第一章 第一幕:入学式 ― 制度の荘厳
王立アストレア学園・大講堂は、王宮にも劣らぬ威容を誇っていた。
高く、あまりにも高く吊られた天井からは、幾重にも枝を広げた黄金のシャンデリアが垂れ下がり、幾百の灯が宝石のように瞬いている。
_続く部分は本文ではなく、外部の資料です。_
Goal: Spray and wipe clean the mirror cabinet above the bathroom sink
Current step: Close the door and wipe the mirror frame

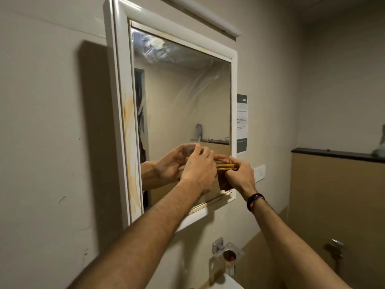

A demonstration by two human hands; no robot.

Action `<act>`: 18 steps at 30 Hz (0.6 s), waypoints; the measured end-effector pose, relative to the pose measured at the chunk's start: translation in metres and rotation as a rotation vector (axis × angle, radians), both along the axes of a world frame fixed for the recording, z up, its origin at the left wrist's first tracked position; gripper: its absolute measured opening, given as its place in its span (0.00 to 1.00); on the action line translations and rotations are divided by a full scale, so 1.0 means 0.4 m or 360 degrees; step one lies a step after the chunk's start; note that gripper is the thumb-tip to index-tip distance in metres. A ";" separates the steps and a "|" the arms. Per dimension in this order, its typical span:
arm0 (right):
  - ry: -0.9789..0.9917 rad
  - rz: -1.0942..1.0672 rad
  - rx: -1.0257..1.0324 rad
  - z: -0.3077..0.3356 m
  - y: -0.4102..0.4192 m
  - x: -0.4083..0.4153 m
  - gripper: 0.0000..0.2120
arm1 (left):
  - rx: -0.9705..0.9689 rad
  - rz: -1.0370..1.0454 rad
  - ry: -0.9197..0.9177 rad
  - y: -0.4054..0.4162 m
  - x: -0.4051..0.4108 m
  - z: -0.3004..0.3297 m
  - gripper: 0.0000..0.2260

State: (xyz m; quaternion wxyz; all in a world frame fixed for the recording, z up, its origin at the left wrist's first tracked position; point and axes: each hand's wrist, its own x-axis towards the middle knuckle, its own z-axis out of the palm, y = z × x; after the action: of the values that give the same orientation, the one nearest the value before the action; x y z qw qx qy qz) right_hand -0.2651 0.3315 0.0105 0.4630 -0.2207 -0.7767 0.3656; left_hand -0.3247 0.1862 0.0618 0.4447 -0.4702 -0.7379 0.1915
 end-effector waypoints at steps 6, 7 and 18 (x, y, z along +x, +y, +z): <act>0.0003 -0.0059 -0.0034 -0.007 0.005 -0.007 0.23 | -0.0001 -0.0028 0.0048 0.001 -0.013 -0.012 0.22; 0.0004 -0.0050 -0.0043 -0.007 0.006 -0.007 0.22 | 0.0000 -0.0036 0.0050 0.001 -0.015 -0.012 0.22; 0.0401 0.0046 -0.0261 0.107 0.035 0.017 0.13 | 0.0289 -0.0345 -0.0022 0.002 -0.026 0.085 0.24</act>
State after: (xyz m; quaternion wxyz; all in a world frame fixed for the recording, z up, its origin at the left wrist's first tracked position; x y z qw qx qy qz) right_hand -0.2581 0.3453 0.0533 0.5319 -0.1989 -0.6831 0.4593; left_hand -0.3351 0.1869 0.0959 0.4983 -0.5062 -0.7002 0.0716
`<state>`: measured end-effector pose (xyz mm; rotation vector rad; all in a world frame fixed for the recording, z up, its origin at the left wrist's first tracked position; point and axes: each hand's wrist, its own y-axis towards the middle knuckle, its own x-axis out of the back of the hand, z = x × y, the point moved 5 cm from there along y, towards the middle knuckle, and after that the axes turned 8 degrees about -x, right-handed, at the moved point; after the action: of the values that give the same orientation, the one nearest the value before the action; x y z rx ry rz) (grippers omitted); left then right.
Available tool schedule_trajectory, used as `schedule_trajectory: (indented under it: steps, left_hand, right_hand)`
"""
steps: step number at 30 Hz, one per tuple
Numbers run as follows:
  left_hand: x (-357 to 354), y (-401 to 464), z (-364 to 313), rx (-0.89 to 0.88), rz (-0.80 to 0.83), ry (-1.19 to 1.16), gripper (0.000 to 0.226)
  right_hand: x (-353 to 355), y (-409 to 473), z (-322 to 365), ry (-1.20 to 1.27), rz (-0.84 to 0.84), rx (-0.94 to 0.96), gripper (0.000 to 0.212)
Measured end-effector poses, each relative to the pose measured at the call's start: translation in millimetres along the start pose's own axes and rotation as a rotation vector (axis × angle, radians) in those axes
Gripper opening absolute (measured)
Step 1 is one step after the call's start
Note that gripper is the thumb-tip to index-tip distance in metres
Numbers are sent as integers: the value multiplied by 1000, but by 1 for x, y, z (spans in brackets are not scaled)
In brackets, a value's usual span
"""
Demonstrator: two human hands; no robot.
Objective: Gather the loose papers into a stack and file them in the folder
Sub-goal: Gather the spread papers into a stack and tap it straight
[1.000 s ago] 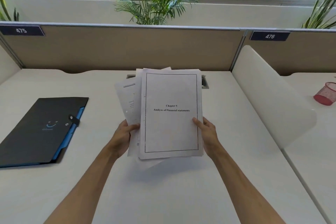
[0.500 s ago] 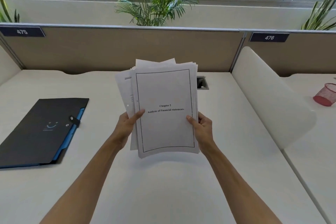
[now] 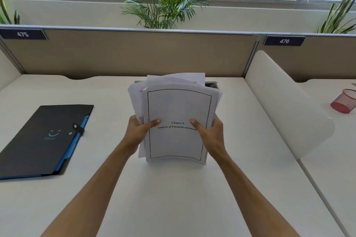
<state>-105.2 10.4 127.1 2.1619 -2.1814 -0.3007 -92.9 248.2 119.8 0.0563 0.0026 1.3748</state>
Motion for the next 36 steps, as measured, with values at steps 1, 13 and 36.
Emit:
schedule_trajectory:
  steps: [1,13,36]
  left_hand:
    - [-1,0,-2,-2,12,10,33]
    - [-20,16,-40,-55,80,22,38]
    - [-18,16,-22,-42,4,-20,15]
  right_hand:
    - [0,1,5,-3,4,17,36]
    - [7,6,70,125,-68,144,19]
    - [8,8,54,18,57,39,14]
その光は、赤い絨毯をまっすぐに照らし、中央を貫くその一本道を、まるで運命そのもののように浮かび上がらせていた。
左右には整然と並ぶ貴族子女たち。
刺繍の施されたドレス、磨き上げられた礼装、揺れぬ姿勢。
誰一人として私語を交わさない。
その最奥――王家席。
王家の紋章を背に、若き王子が静かに腰掛けている。
空気は張り詰め、祝祭というよりもむしろ審問に近い。
やがて、重厚な杖の音が床を打った。
評価官長が一歩、前へ出る。
「これより――」
声は低く、よく通る。
「王妃選定演習課程を、開始する」
その宣言は、祝辞ではなかった。
命令でもなかった。
それは、国家意思の発動だった。
この学園における三年間は、ただの教育ではない。
王家の未来を選び、国の秩序を試し、貴族社会を再構築するための演習。
誰もがそれを理解している。
だからこそ、拍手は起こらない。
ただ、静かに背筋が伸びるだけだ。
「次期調停役を指名する」
評価官長の視線が王家席へ向く。
「アストレア王国第一王子――」
名が告げられる。
王子はゆっくりと立ち上がった。
慌てず、威張らず、しかし迷いもない。
壇上へ向かう足取りは、すでに王であるかのように安定している。
彼は会場を一瞥し、静かに口を開いた。
「本年度の調停を務める」
それだけだった。
だが、その一言で空気は柔らいだ。
拍手が起こる。
抑制された、しかし確かな音。
安堵が広がる。
王子は、制度の軸。
善悪が対立したとき、均衡を保つ存在。
激情を裁き、過剰を抑え、物語を正しい形へ戻す役割。
彼がいる限り、この演習は暴走しない。
そう信じられている。
評価官長は再び杖を鳴らす。
「続いて――悪役令嬢を任命する」
一瞬、会場の温度が変わった。
「レディアナ・フォン・グランヴィル」
静寂。
それから、納得のざわめき。
当然だ。
名門グランヴィル公爵家の長女。
学力、礼法、政治理解、すべてにおいて首席。
誰よりも気高く、誰よりも冷静。
彼女以上に、その役に相応しい者はいない。
赤いドレスの裾が、ゆっくりと揺れた。
レディアナは立ち上がる。
動揺は、ない。
顎はわずかに上がり、背筋は糸で吊られたように真っ直ぐ。
視線はまっすぐ前へ。
その姿は、選ばれたというよりも、
“そこにあるべきものがそこへ収まった”という自然さを帯びていた。
(当然ですわ)
胸の内で、静かな声が響く。
驕りではない。
覚悟の確認だ。
悪役令嬢とは、ただの悪ではない。
ヒロインを試し、王子を揺さぶり、物語を前進させる装置。
秩序を乱す役を引き受けることで、より大きな秩序を完成させる存在。
彼女はそれを理解している。
壇上へ進み、王子と対面する。
視線が交わる。
そこに敵意はない。
役割への敬意だけがある。
会場は再び静まり返る。
完璧だった。
王子という軸。
悪役令嬢という推進力。
秩序は保たれた。
制度は正しく起動した。
王妃選定演習課程は、滞りなく始まったのだ。
――まだ、何一つ狂ってはいない。